浮点双精度常数被视为扩展
在 664 位应用程序中,如果我将浮点常量与从 StrToFloat() 获得的相同“值”的值进行比较,我会得到不同的结果。例如:
procedure foo;
const
d1 = 0.6694716
d3: double = 0.6694716
var
d2: double;
begin
d2 := StrToFloat('0.6694716');
if d1 = d2 then
beep;
if d1 = d3 then
beep;
if d2 = d3 then
beep;
end;
d1 和 d3 的十六进制值为 $B47339B4,而 d2 的十六进制值为 $B47339B3。虽然它们是“平等”的比较。它们在技术上并不相同。据我所知,常数 d1 和 d2 是错误的。也许编译器使用 FPU,这是由于舍入造成的?

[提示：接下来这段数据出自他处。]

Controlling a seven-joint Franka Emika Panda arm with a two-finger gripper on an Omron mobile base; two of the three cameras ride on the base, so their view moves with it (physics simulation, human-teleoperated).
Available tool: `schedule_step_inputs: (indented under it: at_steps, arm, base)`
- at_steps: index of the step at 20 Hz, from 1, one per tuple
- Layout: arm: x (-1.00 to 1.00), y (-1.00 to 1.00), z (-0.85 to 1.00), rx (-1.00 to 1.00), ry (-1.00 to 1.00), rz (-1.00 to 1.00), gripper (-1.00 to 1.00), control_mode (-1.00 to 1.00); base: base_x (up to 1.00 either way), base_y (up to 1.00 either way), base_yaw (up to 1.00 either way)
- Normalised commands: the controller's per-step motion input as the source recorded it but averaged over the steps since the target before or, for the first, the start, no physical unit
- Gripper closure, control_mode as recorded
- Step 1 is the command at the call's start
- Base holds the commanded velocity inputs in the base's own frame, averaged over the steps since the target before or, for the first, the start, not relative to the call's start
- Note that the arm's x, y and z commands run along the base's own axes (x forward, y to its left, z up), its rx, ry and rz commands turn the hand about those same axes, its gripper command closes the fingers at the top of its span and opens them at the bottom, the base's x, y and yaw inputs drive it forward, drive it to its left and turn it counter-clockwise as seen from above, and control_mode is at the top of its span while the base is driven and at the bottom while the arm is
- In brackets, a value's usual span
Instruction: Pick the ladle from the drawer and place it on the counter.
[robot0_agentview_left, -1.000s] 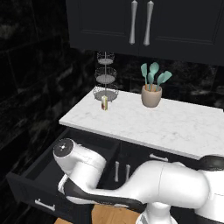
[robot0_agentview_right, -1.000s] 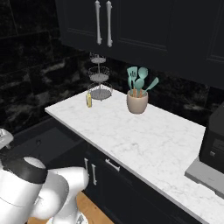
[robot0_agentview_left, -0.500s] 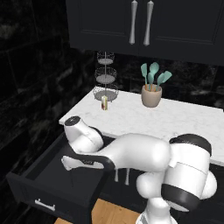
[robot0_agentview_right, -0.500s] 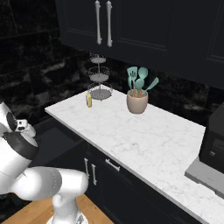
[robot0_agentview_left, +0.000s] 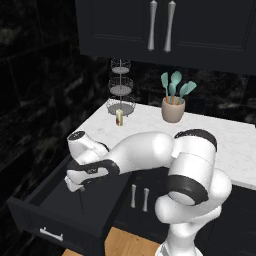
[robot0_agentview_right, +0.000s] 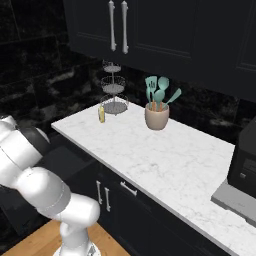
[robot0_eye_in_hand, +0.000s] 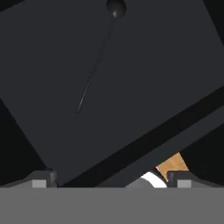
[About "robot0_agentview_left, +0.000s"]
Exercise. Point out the black base cupboard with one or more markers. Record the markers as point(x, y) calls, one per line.
point(233, 223)

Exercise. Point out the teal spatula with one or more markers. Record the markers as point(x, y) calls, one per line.
point(172, 89)
point(176, 77)
point(164, 81)
point(183, 89)
point(191, 86)

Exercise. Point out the beige utensil pot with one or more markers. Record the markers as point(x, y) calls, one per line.
point(173, 110)

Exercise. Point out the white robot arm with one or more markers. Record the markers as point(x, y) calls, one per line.
point(150, 150)

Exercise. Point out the black open drawer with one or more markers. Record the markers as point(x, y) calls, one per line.
point(63, 206)

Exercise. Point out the black base cupboard door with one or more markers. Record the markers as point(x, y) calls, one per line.
point(153, 216)
point(125, 213)

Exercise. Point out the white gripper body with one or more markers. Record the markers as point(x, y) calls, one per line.
point(74, 182)

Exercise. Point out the black wall cupboard door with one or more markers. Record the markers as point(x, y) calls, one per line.
point(113, 26)
point(213, 30)

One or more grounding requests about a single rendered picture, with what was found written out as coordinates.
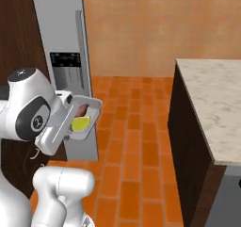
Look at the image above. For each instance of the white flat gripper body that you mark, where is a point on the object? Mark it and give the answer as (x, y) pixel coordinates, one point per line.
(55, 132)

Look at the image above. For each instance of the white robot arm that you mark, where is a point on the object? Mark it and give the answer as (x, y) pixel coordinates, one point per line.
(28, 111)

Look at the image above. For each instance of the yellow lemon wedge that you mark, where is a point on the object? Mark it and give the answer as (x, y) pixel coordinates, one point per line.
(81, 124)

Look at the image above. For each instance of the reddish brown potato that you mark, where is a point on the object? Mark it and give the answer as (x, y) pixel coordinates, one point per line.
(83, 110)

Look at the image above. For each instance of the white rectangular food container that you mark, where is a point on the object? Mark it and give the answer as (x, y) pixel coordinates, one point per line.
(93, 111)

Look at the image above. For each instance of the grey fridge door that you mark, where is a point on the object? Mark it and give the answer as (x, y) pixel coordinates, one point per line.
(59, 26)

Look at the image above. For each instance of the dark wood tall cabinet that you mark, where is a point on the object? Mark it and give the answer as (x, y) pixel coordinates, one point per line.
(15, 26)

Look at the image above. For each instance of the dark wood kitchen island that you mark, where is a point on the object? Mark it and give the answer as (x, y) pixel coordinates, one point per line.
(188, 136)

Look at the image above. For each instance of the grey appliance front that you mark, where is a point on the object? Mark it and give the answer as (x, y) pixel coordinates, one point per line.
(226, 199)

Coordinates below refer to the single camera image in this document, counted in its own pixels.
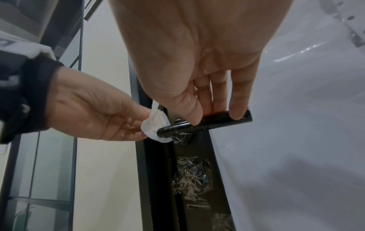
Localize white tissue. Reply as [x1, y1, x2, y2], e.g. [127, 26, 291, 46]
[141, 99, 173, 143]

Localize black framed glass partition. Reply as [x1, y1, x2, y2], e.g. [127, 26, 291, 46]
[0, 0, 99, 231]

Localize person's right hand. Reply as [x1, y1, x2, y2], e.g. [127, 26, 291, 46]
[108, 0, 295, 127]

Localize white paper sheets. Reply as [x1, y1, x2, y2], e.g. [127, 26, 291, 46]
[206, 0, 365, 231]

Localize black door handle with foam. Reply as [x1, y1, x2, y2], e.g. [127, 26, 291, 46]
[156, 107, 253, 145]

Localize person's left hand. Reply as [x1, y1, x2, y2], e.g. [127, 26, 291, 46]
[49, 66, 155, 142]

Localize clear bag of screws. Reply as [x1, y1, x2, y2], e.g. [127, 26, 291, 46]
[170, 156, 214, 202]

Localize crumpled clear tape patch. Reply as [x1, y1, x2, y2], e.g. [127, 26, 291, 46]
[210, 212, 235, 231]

缺少将所有常量作为字符串并在运行时转换它们。有人知道解决这个问题的方法吗?
In a 664 bit app, If I compare a floating point constant to a value obtained from StrToFloat() for the same "value" I get a different results. For example:
procedure foo;
const
d1 = 0.6694716
d3: double = 0.6694716
var
d2: double;
begin
d2 := StrToFloat('0.6694716');
if d1 = d2 then
beep;
if d1 = d3 then
beep;
if d2 = d3 then
beep;
end;
The d1 and d3 have a hex value of $B47339B4 while d2 has a hex value of $B47339B3. While they are "equal" for a comparison. They technically are not the same. From what I can tell, the constants d1 and d2 are wrong. Perhaps the compiler uses the FPU and this is due to rounding?
Short of making all my constants as strings and converting them at run time. Anyone know of a work around for this?
如果你对这篇内容有疑问,欢迎到本站社区发帖提问 参与讨论,获取更多帮助,或者扫码二维码加入 Web 技术交流群。
绑定邮箱获取回复消息
由于您还没有绑定你的真实邮箱,如果其他用户或者作者回复了您的评论,将不能在第一时间通知您!
发布评论
评论(2)
Delphi 中的浮点文字默认是扩展的。在 64 位中,这应该没有任何区别,但在 32 位中却有区别。我的猜测是,解析器仍然在内部将浮点文字表示为 10 字节浮点(扩展),然后 64 位编译器在编译时将其“舍入”为 8 字节(双精度)。
如果我的假设是正确的,那么可能没有什么办法可以规避这一点。
编辑
Delphi执行以下转换
Float literals in Delphi are Extended by default. In 64 bits, that shouldn't make any difference, but in 32 bits it does. My guess is that the parser still internally represents float literals as a 10 byte float(extended), and then the 64 bits compiler "round it down" to 8 bytes(double) when compiling.
If my hypothesis is right, there might be nothing that can be done to circumvent that.
EDIT
Delphi does the following conversion
令人厌恶的是,我将 const 作为字符串值,并在单元初始化中将它们转换为 double 。这样我们就得到了双倍而不是扩展的数学。这似乎有效。我预计它不适用于 32 位。
Disgusting as it is, I put the const as string values and the convert them to double in the unit initialization. That way we get double not extended math. This seems to work. I expect it will not work with 32-bit.